INFORMATION SUPPLIED.
....................
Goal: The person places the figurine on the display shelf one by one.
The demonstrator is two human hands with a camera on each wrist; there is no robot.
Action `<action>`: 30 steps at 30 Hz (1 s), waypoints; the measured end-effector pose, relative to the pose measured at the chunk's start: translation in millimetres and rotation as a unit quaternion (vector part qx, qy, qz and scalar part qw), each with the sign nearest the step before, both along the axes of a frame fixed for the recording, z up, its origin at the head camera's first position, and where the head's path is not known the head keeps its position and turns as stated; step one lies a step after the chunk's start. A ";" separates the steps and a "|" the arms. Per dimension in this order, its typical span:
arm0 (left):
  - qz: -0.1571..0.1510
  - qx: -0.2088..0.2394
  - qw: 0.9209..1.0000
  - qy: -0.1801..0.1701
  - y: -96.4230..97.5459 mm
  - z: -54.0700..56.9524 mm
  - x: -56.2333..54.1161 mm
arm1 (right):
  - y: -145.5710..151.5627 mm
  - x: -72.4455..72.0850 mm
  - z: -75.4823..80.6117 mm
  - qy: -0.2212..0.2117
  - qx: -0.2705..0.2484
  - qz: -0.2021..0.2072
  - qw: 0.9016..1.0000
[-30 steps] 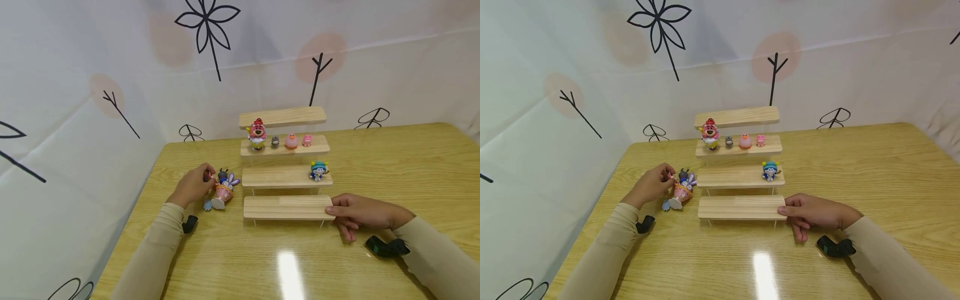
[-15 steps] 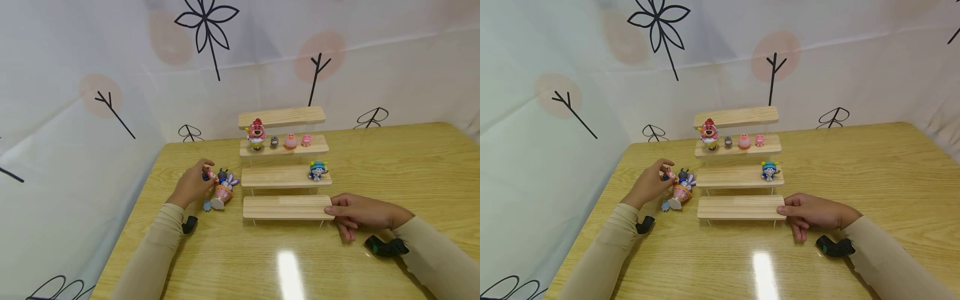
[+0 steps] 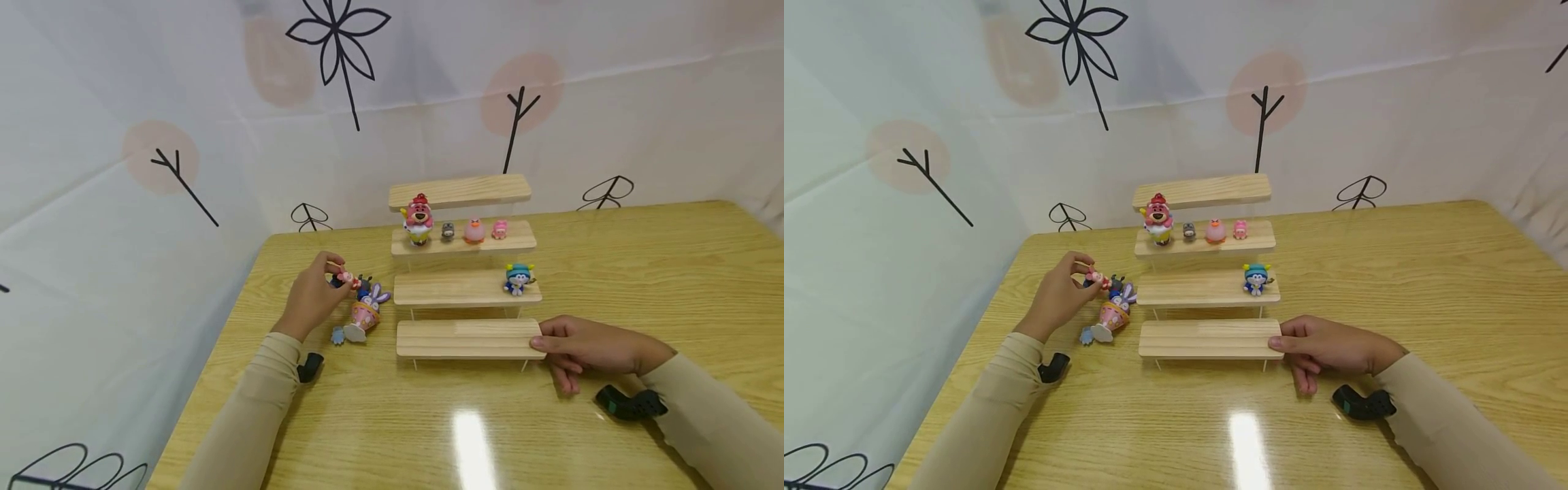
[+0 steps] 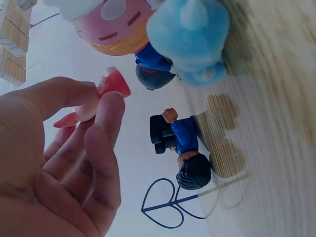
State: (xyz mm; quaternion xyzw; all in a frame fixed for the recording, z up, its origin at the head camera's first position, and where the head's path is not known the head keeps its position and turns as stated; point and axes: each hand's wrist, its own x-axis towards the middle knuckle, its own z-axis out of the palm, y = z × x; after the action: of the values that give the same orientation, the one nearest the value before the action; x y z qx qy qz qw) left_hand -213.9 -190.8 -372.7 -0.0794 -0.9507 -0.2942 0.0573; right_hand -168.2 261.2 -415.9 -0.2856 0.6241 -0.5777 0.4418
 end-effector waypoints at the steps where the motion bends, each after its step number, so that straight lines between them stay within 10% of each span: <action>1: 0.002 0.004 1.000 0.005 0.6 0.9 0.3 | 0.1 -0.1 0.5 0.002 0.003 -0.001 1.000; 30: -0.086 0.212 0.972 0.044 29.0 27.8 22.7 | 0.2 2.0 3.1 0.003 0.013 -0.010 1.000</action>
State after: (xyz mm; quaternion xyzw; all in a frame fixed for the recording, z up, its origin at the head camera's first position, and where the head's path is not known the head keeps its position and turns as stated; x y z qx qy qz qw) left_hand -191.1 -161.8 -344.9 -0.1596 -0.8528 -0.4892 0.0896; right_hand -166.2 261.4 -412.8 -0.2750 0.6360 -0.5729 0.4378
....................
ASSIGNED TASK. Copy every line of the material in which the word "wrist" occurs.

RESULT FOR THIS EXERCISE.
The demonstrator is two human hands with a camera on each wrist; there is no robot.
State: (xyz mm; quaternion xyzw; all in a frame fixed for the recording, z up, its origin at the head camera's first position, and where the head's path is not known the head keeps its position and turns as stated; point and axes: each hand's wrist, its own x-axis towards the middle knuckle, its own z-axis out of the palm, y = z × x; after the action: of the values that give the same orientation, the one nearest the value before the action; x y z qx qy qz qw) left_hand -213.9 -190.8 -372.7 -0.0794 -0.9507 -0.2942 0.0573; right_hand -168.2 261.2 -415.9 -0.2856 0.6241 -0.5777 0.4418

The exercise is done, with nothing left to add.